WORK ORDER: Keep only the lines of the data below that contain "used", and copy them.
* * * * * * * * *
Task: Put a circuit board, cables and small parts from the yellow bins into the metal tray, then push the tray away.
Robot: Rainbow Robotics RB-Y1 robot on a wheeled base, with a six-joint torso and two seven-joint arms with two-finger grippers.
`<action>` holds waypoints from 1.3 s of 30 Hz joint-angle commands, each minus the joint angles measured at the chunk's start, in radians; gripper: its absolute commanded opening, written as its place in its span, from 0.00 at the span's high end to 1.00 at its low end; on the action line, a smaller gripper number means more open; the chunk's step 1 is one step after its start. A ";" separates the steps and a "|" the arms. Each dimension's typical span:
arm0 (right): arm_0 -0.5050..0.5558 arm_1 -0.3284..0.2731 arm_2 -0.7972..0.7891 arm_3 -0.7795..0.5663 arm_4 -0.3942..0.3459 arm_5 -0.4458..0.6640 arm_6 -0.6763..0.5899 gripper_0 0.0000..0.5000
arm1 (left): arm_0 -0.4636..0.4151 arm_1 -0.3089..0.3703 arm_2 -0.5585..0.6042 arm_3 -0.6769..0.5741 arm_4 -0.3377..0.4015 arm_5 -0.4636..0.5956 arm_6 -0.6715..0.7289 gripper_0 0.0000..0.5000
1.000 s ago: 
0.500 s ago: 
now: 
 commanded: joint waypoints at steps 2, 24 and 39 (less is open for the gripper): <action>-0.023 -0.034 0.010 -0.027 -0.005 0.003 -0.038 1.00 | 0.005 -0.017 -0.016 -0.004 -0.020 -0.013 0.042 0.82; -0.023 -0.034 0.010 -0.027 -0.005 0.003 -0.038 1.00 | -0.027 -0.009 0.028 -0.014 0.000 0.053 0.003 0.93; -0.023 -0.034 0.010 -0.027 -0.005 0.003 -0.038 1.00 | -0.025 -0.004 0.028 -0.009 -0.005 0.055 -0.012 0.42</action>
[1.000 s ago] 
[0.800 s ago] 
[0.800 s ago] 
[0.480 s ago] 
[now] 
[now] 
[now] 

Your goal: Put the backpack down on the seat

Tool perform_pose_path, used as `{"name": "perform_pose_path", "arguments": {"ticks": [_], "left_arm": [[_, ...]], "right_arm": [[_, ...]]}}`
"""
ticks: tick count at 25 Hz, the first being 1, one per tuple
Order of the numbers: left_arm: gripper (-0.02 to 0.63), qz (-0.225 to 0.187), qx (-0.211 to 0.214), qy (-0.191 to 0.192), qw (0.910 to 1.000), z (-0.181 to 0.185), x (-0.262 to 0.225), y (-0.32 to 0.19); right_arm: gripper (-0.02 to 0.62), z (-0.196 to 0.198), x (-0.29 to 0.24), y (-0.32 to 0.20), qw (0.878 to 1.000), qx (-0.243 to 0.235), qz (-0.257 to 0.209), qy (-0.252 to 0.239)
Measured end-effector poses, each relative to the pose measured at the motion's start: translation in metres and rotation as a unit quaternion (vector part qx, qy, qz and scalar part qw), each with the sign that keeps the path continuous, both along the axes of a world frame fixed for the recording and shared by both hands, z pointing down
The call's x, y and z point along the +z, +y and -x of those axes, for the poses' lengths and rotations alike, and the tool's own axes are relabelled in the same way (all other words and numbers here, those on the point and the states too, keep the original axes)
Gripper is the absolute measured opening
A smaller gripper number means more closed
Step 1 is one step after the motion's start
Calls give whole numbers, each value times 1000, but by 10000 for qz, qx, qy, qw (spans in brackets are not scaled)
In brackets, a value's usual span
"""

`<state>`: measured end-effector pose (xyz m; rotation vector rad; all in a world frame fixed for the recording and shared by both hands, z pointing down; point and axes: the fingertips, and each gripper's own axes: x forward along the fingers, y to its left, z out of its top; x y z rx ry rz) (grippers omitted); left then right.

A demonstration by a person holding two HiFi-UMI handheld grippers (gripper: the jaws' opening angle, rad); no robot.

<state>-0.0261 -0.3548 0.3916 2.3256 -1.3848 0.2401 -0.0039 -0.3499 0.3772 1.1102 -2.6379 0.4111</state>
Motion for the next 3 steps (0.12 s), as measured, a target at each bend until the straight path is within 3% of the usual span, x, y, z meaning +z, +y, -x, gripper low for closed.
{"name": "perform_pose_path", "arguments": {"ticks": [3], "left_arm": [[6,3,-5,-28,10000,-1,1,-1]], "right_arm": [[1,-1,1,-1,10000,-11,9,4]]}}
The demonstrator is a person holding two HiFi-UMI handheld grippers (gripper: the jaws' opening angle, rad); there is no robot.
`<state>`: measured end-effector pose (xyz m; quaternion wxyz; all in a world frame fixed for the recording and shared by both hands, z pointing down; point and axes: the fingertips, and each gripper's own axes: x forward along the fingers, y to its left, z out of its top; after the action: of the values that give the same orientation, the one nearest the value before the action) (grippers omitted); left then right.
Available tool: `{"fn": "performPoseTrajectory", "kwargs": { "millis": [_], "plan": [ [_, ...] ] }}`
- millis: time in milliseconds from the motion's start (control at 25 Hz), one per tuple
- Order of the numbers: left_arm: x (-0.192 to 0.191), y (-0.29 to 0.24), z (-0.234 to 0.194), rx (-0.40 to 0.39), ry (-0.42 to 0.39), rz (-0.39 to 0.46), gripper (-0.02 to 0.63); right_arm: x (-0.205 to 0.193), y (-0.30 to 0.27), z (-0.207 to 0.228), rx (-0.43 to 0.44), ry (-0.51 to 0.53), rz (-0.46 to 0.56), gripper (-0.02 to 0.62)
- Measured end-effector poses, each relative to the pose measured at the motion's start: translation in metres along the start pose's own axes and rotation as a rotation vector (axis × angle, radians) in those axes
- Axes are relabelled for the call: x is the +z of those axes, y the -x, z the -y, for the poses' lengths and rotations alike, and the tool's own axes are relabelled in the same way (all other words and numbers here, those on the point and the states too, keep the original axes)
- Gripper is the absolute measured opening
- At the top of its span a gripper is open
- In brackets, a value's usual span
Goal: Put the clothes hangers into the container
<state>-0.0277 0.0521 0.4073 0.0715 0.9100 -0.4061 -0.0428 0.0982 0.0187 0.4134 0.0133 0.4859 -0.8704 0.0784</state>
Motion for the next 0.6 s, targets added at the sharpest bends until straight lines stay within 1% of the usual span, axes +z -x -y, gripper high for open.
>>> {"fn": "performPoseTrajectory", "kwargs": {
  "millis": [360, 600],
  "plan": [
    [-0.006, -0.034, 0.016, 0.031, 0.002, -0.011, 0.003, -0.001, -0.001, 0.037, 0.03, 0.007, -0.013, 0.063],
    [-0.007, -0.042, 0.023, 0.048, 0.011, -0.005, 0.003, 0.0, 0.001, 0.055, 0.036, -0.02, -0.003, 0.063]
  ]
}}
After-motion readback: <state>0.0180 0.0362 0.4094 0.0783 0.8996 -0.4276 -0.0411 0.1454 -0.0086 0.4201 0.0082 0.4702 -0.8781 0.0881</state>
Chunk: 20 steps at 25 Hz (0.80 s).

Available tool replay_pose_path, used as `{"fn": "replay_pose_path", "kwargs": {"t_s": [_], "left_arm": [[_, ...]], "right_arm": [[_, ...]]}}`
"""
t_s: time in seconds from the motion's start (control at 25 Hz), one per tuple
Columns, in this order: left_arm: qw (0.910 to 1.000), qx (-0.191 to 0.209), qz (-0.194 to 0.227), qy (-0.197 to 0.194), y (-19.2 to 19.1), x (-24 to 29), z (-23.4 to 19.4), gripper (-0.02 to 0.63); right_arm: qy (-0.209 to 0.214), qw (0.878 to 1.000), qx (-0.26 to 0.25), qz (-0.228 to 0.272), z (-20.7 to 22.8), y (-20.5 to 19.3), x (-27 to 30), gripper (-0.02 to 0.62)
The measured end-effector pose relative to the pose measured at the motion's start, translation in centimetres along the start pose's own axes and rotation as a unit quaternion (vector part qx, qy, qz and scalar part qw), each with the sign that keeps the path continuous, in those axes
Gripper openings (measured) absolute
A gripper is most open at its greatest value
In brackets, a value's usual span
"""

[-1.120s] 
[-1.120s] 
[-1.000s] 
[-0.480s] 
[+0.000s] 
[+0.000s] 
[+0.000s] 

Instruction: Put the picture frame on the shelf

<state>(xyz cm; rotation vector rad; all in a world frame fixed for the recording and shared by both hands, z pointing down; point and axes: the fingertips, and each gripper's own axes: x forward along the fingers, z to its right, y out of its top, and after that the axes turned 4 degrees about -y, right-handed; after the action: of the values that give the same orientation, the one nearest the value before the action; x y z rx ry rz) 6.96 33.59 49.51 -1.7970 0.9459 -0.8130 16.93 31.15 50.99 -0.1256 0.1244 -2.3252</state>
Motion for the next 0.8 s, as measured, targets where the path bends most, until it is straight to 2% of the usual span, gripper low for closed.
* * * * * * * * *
SOLUTION FOR THIS PROBLEM:
Tool perform_pose_path, used as `{"name": "perform_pose_path", "arguments": {"ticks": [_], "left_arm": [[_, ...]], "right_arm": [[_, ...]]}}`
Available tool replay_pose_path, used as `{"fn": "replay_pose_path", "kwargs": {"t_s": [_], "left_arm": [[_, ...]], "right_arm": [[_, ...]]}}`

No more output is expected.